= EXERCISE DESCRIPTION =
Write all of the lines below out again, exactly as they stand.

[[ DATASET SECTION, beginning ]]

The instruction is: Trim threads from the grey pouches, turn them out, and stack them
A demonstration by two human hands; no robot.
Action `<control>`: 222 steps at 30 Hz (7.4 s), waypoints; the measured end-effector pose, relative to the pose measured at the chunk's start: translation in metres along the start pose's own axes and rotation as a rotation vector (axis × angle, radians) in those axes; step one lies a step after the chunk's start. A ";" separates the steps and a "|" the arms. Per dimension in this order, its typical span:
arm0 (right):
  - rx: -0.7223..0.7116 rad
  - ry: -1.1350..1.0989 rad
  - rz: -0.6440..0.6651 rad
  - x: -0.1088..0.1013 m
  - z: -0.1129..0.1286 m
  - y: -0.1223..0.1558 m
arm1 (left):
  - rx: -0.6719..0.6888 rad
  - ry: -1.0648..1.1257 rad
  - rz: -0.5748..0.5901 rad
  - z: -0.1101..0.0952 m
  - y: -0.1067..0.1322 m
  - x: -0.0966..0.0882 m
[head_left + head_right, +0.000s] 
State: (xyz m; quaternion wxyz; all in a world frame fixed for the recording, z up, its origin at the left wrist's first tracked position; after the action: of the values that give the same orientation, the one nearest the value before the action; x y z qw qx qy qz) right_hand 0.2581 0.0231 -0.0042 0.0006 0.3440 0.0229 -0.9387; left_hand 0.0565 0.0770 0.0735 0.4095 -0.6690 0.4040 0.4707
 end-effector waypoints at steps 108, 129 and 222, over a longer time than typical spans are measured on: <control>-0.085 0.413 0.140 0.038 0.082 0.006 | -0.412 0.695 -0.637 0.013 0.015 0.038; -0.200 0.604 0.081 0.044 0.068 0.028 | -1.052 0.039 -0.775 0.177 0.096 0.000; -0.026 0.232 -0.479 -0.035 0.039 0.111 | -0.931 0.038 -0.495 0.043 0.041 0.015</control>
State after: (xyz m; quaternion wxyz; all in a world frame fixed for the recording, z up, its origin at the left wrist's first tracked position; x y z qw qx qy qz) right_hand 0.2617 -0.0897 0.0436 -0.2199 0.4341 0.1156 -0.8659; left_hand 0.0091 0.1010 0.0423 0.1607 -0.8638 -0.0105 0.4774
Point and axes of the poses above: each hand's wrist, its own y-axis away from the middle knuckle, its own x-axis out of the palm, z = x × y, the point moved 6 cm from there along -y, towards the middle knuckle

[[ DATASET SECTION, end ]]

= ANSWER SECTION =
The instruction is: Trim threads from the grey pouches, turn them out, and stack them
A demonstration by two human hands; no robot.
Action `<control>`: 222 steps at 30 Hz (7.4 s), waypoints; the measured end-effector pose, relative to the pose measured at the chunk's start: translation in metres along the start pose's own axes and rotation as a rotation vector (axis × angle, radians) in those axes; step one lies a step after the chunk's start. A ";" separates the steps and a "|" the arms. Per dimension in this order, its typical span:
arm0 (right):
  - rx: -0.7223..0.7116 rad
  - ry: -1.1350..1.0989 rad
  - rz: -0.6440..0.6651 rad
  - x: -0.1088..0.1013 m
  - z: -0.1129..0.1286 m
  - y: -0.1223..0.1558 m
arm1 (left):
  - rx: -0.6719..0.6888 rad
  - ry: -1.0648..1.1257 rad
  - rz: -0.5748..0.5901 rad
  - z: -0.1101..0.0952 m
  - y: -0.1067..0.1322 m
  - x: -0.0966..0.0882 m
[head_left + head_right, +0.000s] 
State: (xyz m; quaternion wxyz; all in a world frame fixed for the recording, z up, its origin at the left wrist's first tracked position; after the action: of the values that give the same orientation, the one nearest the value before the action; x y z qw qx qy qz) right_hand 0.2581 0.0231 -0.0042 0.0006 0.3440 0.0229 -0.9387; left_hand 0.0565 0.0770 0.0735 0.4095 -0.6690 0.4040 0.4707
 end-effector waypoints at steps 108, 129 and 222, over a longer time than typical spans are measured on: <control>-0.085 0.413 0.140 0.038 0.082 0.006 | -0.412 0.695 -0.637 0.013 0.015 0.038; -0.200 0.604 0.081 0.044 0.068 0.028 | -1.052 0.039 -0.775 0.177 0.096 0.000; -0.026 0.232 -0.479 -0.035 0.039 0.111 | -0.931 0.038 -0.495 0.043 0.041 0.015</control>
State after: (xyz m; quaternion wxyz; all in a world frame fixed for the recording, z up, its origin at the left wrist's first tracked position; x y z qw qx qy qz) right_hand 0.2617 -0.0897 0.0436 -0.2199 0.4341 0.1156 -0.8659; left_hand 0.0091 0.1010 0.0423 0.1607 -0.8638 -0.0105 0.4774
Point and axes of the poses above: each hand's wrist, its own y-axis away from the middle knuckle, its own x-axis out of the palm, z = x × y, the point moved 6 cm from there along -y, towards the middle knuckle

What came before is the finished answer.